'''

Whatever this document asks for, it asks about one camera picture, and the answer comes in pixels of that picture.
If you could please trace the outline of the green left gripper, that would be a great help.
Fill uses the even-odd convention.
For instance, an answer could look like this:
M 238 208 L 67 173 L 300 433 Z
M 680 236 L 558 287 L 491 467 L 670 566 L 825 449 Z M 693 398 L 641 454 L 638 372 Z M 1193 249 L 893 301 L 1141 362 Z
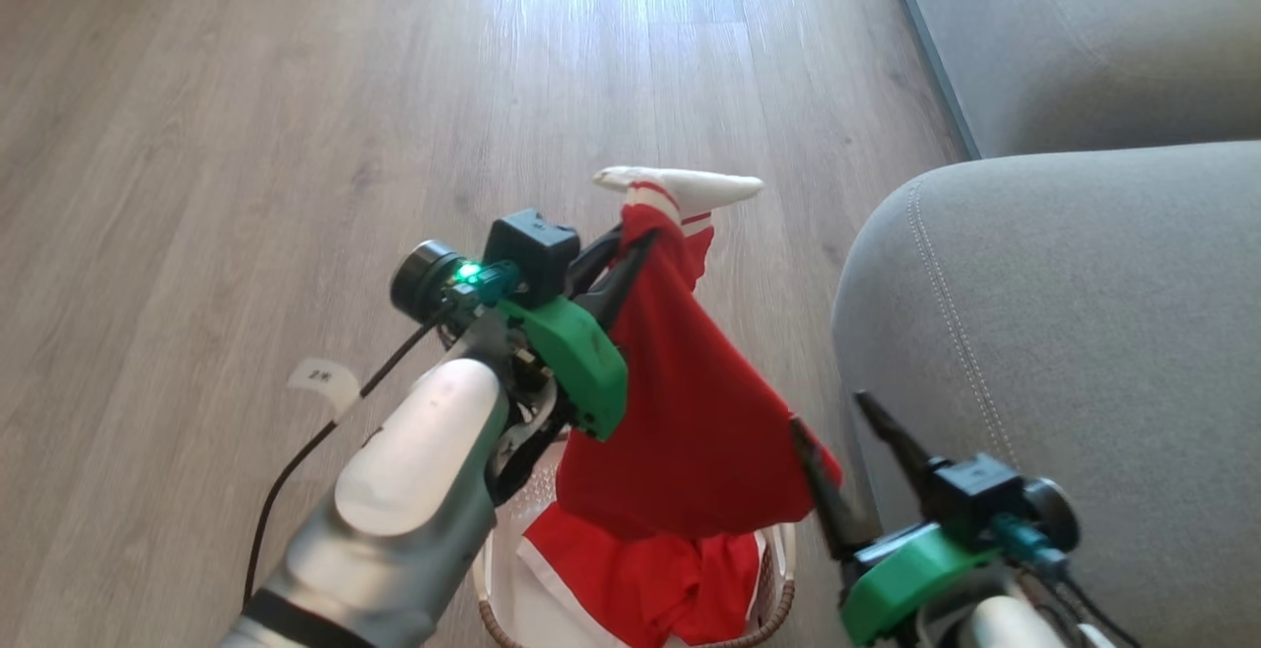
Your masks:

'''

### Problem to solve
When you write out the material, keep every line exact and leave out each picture.

### Exercise output
Whatever this document asks for, it asks about one camera picture, and the answer comes in pixels of that picture.
If you could please trace the outline of the green left gripper, that would be a great help.
Fill uses the even-odd convention.
For instance, an answer could look like this:
M 238 208 L 67 173 L 300 433 Z
M 680 236 L 558 287 L 491 467 L 670 566 L 825 449 Z M 693 398 L 641 454 L 638 372 Z M 1193 249 L 893 301 L 1141 362 Z
Your masks:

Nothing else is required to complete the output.